### HOW TO COMPLETE THIS TASK
Please output, exactly and without pictures, the lines from the opening of the listing below through the line containing "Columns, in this", both included.
(SOURCE DATA begins)
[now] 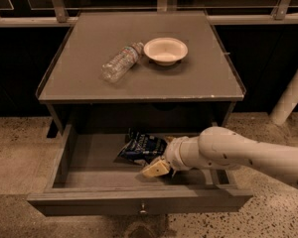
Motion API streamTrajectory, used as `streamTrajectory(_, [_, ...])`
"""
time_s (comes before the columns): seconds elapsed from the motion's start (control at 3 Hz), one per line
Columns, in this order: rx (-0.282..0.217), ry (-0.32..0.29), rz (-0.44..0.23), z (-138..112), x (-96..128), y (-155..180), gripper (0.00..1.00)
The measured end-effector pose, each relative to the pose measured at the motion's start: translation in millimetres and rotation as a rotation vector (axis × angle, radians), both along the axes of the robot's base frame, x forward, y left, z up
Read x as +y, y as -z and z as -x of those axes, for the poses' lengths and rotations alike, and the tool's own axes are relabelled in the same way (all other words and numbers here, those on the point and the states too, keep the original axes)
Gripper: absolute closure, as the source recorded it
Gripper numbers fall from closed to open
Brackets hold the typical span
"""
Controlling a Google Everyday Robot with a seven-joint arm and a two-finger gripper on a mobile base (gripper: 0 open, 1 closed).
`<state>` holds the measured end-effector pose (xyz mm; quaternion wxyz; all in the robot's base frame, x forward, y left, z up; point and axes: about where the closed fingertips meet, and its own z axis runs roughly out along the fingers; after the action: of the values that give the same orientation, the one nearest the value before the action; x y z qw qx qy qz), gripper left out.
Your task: Pick blue chip bag from top drawer and place on counter
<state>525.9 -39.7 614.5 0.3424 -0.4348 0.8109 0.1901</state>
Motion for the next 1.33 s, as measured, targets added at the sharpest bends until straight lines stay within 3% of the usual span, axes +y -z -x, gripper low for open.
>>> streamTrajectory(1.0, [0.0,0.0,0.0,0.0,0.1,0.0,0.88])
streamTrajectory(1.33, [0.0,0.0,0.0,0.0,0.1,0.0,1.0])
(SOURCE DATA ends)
### TASK ANSWER
[now] 
Motion API streamTrajectory, used as `streamTrajectory(_, [_, ...])`
"""
time_s (comes before the columns): seconds elapsed from the motion's start (control at 3 Hz), one per line
Columns, in this order: rx (-0.282..0.217), ry (-0.32..0.29), rz (-0.44..0.23), z (-138..112), x (-96..128), y (-155..180), gripper (0.00..1.00)

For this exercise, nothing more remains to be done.